La date de cette action n’est pas anodine, le 28 avril étant la Journée mondiale de la sécurité et de la santé au travail. «En cette période de crise sanitaire, cette journée à une importance particulière, reprend le responsable syndical. Interdire l’accès des syndicats sur les chantiers revient à violer une des libertés fondamentales inscrites dans la Constitution, et aujourd’hui, c’est particulièrement scandaleux car, en l’absence de contrôles suffisants, ce sont les syndicats qui ont fait un énorme travail pour garantir la santé et la sécurité des travailleurs sur les chantiers, et ailleurs. En nous empêchant de visiter les baraques, HRS, tout comme Implenia et d’autres entreprises générales, portent atteinte à la liberté syndicale, et mettent ainsi indirectement en danger la santé et la sécurité de leurs travailleurs.» Ce jour-là, la presse n’aura eu qu’à lever les yeux pour se rendre compte que, sur les échafaudages, les travailleurs – souvent en équipes de deux – étaient parfaitement incapables de respecter les mesures de distance sociale…

Témoignage

Fernando*, maçon

«Le syndicat doit pouvoir avoir accès aux chantiers pour conseiller les travailleurs et s’assurer que les normes sont bien respectées. Sur notre chantier, l’accès a été interdit, et ce n’est pas normal! Nous n’avons plus personne pour nous défendre, c’est scandaleux. Pour moi, cette attitude est clairement un moyen d’exercer des représailles contre nous, travailleurs, et contre les syndicats, qui sont là pour nous soutenir dans ce contexte difficile. Il faut le dire et le répéter, sur un grand chantier comme celui du Quartet, où le travail en équipes est courant, il n’est clairement pas possible de tenir la distance avec ses collègues.»

*Prénom d’emprunt.


Reprise à plein régime

Par arrêté entrant en vigueur le 27 avril, le Conseil d’Etat genevois a aboli l’obligation d’annonce de réouverture des chantiers dans le canton. Par la même occasion, il a supprimé les pouvoirs de l’Inspection des chantiers, dotée de 14 contrôleurs, qui veillait jusqu’à présent au respect des mesures de l’OFSP par les entreprises, laissant le flou sur le dispositif de contrôle qui devrait assurer le relais. «Ce sont les inspecteurs de la Suva qui vont sans doute reprendre le flambeau, réagit Alessandro Pelizzari. Nous devrons donc compter sur deux personnes pour contrôler les 3000 chantiers du canton.» C’est pourquoi les syndicats du bâtiment ont lancé cette semaine une pétition sur les chantiers pour faire revenir le Conseil d’Etat sur sa décision.

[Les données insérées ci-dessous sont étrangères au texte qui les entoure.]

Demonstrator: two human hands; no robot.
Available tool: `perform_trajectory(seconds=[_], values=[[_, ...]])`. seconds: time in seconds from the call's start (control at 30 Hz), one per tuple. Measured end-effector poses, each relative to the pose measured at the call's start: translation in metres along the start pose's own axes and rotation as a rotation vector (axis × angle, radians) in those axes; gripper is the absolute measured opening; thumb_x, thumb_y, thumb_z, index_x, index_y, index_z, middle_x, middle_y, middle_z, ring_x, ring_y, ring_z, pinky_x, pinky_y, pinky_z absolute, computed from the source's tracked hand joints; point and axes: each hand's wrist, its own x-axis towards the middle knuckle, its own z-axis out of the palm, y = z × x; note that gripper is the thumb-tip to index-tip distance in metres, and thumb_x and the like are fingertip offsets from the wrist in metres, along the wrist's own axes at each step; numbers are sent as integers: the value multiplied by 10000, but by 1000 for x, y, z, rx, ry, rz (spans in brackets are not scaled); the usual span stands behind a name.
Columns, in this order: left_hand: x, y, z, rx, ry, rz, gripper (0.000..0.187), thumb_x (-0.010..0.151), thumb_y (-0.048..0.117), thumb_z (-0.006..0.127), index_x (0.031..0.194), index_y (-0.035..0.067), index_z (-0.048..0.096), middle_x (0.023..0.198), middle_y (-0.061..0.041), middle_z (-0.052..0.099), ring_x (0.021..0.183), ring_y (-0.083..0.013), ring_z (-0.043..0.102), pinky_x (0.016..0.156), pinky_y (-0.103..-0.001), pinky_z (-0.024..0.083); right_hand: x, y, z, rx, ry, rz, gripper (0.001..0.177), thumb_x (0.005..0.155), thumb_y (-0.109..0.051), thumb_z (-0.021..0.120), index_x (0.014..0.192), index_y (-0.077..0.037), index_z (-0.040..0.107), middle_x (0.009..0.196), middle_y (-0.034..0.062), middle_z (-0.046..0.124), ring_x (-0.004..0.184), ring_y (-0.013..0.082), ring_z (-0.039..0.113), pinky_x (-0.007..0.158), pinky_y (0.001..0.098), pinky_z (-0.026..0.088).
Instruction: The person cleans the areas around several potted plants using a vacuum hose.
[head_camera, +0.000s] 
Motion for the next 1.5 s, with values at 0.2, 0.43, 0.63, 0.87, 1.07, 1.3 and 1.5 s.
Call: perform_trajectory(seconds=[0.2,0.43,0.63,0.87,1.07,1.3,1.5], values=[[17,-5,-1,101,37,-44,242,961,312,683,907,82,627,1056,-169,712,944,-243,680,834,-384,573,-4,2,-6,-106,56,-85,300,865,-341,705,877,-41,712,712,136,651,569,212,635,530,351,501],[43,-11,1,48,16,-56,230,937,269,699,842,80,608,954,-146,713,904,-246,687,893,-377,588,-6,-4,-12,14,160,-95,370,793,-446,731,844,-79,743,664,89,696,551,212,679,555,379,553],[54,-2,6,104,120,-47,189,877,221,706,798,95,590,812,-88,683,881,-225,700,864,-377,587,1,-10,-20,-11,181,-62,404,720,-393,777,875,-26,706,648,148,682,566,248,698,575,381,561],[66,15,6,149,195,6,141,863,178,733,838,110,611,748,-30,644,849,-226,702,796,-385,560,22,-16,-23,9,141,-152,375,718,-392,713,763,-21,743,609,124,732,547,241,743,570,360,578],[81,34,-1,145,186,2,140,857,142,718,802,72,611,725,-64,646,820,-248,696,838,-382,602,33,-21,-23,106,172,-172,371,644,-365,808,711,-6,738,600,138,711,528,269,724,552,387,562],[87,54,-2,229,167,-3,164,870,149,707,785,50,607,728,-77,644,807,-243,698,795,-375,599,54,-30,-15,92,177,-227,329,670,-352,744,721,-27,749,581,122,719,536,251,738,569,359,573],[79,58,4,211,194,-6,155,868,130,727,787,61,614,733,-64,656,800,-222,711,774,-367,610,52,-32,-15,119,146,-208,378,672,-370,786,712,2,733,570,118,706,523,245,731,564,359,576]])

Par ailleurs, les autorités du bout du lac ont annoncé la reprise progressive des chantiers publics depuis le 27 avril, sans donner plus de précisions quant aux mesures d’hygiène et d’inspections. «Une attitude pour le moins désinvolte concernant le canton qui a le nombre d’occurrences de la maladie le plus élevé de Suisse», s’indigne la Communauté genevoise d’action syndicale.